Sportif başsrılar, entellektüel veya tedavi edici sezgiler, artistik yaratıcılık, dostluk ve akrabalık gayretleri, tabiî mistik heyecanlar., gibi din dışı varoluş gerçekleşmeleri içerisinde kendisini gösteren bazı yüksek seviyede ve güdülenme ötesi içten doğma idraki tecrübeler müşahede edilmektedir. Bunlar, hayatın bir anlamı olduğu ve yaşanmağa değer olduğu izlenimini bırakmaktadırlar. Bu tec­rübeler kişiyi mükellefiyet, gerçekleştirme ve faydalılık fikirlerinin yol açtığı rahatsızlıktan kur­tarmaktadırlar. Bu tecrübeleri yaşayan kimseler, kötülük ve ızdırabın izafî olduğunu idrak etmekte, kendi kendileriyle tam bir uzlaşma içerisinde mutlu anlar yaşamaktadırlar.
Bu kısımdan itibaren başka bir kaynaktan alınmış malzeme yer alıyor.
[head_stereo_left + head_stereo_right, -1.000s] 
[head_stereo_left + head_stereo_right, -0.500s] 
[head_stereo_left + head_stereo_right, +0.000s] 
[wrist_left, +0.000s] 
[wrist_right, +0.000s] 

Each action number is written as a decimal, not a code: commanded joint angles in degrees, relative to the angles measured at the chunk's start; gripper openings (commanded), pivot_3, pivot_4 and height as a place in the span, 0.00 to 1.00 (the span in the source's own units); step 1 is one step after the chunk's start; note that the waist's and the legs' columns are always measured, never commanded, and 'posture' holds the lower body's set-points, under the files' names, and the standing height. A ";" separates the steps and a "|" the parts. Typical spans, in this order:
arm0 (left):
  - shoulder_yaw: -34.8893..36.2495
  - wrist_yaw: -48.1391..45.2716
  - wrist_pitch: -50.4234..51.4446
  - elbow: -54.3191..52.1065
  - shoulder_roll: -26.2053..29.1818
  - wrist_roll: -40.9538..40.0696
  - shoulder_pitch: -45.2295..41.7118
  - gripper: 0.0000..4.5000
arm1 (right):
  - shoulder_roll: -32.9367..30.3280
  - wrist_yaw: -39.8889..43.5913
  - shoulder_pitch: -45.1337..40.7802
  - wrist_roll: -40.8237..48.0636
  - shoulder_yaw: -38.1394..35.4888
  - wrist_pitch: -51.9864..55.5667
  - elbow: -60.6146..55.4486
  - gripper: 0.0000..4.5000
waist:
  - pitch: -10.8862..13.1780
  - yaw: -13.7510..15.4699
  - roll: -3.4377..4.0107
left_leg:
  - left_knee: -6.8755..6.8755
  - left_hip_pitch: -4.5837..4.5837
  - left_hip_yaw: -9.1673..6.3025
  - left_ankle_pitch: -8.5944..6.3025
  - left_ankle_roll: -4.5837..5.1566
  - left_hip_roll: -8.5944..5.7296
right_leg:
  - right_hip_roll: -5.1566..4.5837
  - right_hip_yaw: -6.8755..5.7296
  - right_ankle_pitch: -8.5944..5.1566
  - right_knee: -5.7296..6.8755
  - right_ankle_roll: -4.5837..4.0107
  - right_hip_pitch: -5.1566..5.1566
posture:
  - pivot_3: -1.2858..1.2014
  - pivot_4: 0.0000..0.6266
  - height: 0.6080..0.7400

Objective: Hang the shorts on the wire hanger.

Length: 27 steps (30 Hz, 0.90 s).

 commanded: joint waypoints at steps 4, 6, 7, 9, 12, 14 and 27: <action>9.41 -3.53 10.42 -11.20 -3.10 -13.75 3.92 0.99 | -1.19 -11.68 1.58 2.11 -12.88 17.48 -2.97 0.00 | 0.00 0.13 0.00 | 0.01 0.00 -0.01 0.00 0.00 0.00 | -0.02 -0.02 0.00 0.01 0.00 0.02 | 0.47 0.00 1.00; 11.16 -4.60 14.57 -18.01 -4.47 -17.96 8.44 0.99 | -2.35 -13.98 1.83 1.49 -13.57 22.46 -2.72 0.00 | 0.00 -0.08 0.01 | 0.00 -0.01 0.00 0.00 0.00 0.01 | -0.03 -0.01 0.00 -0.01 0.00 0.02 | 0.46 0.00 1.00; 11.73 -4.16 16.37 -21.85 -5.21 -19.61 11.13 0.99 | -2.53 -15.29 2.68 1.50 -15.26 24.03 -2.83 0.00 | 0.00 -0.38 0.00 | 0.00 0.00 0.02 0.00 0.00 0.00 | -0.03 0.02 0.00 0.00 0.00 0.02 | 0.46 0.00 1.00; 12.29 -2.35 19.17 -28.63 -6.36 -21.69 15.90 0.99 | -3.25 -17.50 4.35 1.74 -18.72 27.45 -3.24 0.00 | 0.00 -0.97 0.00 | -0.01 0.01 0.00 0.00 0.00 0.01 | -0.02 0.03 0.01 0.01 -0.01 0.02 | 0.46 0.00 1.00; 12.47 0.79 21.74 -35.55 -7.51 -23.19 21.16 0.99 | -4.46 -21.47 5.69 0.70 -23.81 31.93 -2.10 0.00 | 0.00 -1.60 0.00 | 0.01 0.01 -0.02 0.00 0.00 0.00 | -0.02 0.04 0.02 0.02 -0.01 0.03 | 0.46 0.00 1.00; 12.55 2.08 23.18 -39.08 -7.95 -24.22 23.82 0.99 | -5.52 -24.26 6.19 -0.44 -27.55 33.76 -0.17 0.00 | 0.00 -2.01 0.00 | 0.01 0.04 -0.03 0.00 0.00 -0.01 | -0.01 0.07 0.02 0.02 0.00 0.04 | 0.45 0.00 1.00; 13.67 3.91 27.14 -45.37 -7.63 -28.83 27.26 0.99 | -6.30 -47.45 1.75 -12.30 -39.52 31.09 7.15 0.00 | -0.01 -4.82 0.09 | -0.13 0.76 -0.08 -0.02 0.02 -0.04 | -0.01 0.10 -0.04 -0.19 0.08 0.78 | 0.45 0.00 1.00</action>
Bu zirve tecrübelerin en çok zikre değer özel­likleri şu şekilde tesbit edilmektedir: [562]

 

a-  Varoluşun Temeli :
 

Zirve tecrübe ya da bu tecrübenin konusu, kendi dışında artık hiçbir men­faat gözetmeyen ve kendi varlık sebebini kendinde taşıyan bir “mutlak” olarak algılanmaktadır. Bu tec­rübe, bir başka şey için araç değil, geçici de olsa bir amaç  olarak  kendisini  açığa   vurmaktadır.   (Tamamen derûnî bir duygusal hâl de olabilen) ku­şatıcı ve cezbedici olan bu obje, bu yolla elde edilen algıya  göre,   herhangi  şekilde  varoluşun  temelini açığa çıkarmaktadır. Buna karşılık, bunun dışında kalan herşey ancak bu tecrübe sayesinde anlamlan idrak edilen ve birleşen, bir dekorun unsuru, ikinci derecede bir olgu ve figür olarak yerlerini alırlar. Meselâ sevilen bir şahısla karşılaşma, bu sayede daha  önceki  bütün  dostlukların  kendilerini  gerçekleştirdikleri ve yeniden  organize  olduklan bir olay olarak cereyan eder. [563]

 

b- Hayatın Değeri :
 

Zirve tecrübenin yaşanmaya başlamasıyla,  günlük hayat yaşanmış olma zah­metine değmektedir. Aynı zamanda ölüm fikirleri, bazı durumlarda intihara sürükleyici bir hareket ola­rak değil, fakat tecrübeyi sonsuz bir varlığa açarak, bir zamanı durdurma dileği olarak, gözükebilmektedir. İçinde kişinin, bu şekilde iştirak edilmiş olan “değer”e kendini tamamen bağladığı es­tetik ve mistik temaşa böyledir. Kendisine bağlanılan bu değer, geride kalan herşeyi yeniden düzenleyen ve kendisini kabul ettiren “bütünlük” ya da “mutlak”tır. [564]

 

c- Aktif Olarak Elde Edilmiş Olan Bir “Bağış” :
 

Zirve tecrübe içerisinde obje ile ilişki (veya derûnî heyecanın canlı  şuuru)  sevinç,   dile  sığmaz hay­ranlıkla  birlikte,   bütün   şahsî   liyakâtin   ötesinde aktif olarak elde edilmiş bir bağış olarak, bir tür hayret ve    alçakgönüllü    saygı    içerisinde    ya­şanmaktadır. Uzun zahmetler sonucu elde edilmiş sportif bir rekor, bilimsel bir keşif, müzik ya da şi­irle ilgili bir eser, bu tür tecrübelerin yaşanmasına imkân verebilmektedir. [565]

 

d- Savunmaları Düzeltme ve İyileşme :
 
Bu zirve tecrübelerin etkileri, sıkıntının yatışması, sa­vunmaların, tutuklukların ve kontrollerin azalması, kabullenme, müsamaha ve özür dileme kolaylığına sürükleyen bir sempati ya da sempati hali şeklinde ortaya çıkmaktadır. [566]

 

e- Bir Oyun Şeklinde Gerileme Kapasitesi :
 

Bu zirve tecrübeler sayesinde bazı kişiler, mevcut durumda hissedilmiş olan bütünlüğün bir ifadesi olarak, “gerileyici” tarzda hareket etmeye elverişli hâle gelmektedirler. Zirve tecrübeler içerisinde ge­rileyici davranışlar ne psikolojik ne de iradî bir ça­banın sonuçları olan davranışlar olarak kendilerini gösterirler. Bunlar, hissedilen mutluluğun bir ar­tışını ifade eden içten fışkırma tecrübelerdir.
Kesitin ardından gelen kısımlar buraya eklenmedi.